Avec la queue en l’air, tout fier.

Après avoir plongé pour chercher de la nourriture.

Entre-temps, il y avait aussi un canard colvert qui s’est approché.

Au bout du second bassin, il y a un petit sentier bordé d’arbustes et d’arbres.

J’entends une paruline masquée.  Je m’installe et j’attends de la voir pour la photographier.  Elle a des bébés car les parents transportent des insectes pour les nourrir.

Impossible de photographier la femelle, par contre, le mâle se laisse photographier.  Avec de la nourriture dans le bec, prêt à aller la donner à ses bébés.

Sur cette branche, tellement trop beau car il a pris la pose.
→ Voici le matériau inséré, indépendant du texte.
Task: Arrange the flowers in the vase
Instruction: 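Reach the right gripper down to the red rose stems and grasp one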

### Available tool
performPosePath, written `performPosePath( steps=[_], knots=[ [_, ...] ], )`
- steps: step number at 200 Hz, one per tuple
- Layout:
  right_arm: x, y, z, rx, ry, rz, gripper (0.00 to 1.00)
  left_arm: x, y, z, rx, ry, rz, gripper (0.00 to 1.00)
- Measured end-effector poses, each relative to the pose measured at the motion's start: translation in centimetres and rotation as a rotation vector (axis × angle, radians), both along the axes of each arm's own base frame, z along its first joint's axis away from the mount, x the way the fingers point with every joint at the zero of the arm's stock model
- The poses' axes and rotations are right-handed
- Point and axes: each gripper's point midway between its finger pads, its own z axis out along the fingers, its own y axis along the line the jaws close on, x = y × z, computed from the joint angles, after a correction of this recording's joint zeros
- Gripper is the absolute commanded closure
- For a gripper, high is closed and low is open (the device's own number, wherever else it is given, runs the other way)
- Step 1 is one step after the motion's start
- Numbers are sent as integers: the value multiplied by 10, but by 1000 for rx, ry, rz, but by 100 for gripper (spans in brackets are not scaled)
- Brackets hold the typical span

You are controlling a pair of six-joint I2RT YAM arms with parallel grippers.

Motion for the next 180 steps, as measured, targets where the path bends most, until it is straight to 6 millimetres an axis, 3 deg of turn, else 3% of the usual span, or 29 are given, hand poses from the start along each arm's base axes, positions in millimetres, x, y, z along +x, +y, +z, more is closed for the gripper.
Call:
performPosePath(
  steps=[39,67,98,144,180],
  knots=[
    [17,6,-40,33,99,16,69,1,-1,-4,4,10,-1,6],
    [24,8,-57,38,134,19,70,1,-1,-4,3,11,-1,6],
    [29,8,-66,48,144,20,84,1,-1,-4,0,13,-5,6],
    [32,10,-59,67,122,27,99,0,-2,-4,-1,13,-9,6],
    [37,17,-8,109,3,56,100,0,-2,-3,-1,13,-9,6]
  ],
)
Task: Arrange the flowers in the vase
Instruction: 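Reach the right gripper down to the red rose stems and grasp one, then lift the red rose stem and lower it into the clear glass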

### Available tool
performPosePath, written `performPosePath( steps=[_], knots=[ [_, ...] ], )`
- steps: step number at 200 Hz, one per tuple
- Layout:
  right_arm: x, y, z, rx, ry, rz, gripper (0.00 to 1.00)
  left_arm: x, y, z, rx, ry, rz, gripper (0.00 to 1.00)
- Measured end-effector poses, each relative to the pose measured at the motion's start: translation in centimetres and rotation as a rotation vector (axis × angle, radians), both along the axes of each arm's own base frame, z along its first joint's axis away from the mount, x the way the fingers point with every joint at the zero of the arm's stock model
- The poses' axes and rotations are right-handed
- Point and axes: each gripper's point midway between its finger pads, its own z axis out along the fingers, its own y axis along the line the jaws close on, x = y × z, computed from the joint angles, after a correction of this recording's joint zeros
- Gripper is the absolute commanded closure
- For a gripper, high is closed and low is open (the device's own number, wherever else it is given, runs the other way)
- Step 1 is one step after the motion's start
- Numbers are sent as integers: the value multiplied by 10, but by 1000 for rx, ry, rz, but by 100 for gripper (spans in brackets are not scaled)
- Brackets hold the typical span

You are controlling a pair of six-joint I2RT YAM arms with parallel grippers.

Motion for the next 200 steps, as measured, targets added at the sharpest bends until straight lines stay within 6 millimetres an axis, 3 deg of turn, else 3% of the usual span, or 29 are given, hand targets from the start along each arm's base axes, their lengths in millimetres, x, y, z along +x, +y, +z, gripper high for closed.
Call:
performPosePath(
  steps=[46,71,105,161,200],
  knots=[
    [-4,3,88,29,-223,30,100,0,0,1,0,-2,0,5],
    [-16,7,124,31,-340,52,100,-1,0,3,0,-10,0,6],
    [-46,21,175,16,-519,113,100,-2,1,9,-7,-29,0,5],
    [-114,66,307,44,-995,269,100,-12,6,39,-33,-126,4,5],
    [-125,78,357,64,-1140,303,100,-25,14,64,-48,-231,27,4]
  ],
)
A part de la paruline masquée, il y avait également un nid de carouge à épaulettes pas très loin car j’ai pris en photo la femelle avec plein d’insectes dans le bec pour ses bébés également.

J’étais surprise de ne pas voir d’autres canards ou fuligules.  Faut dire qu’il fait très chaud, sans doute sont-ils cachés à l’ombre.

Je ne peux attendre, à regret, de les voir sortir, je dois quitter déjà.

Je termine donc cette courte et chaude journée avec 55 espèces dont 7 lifers.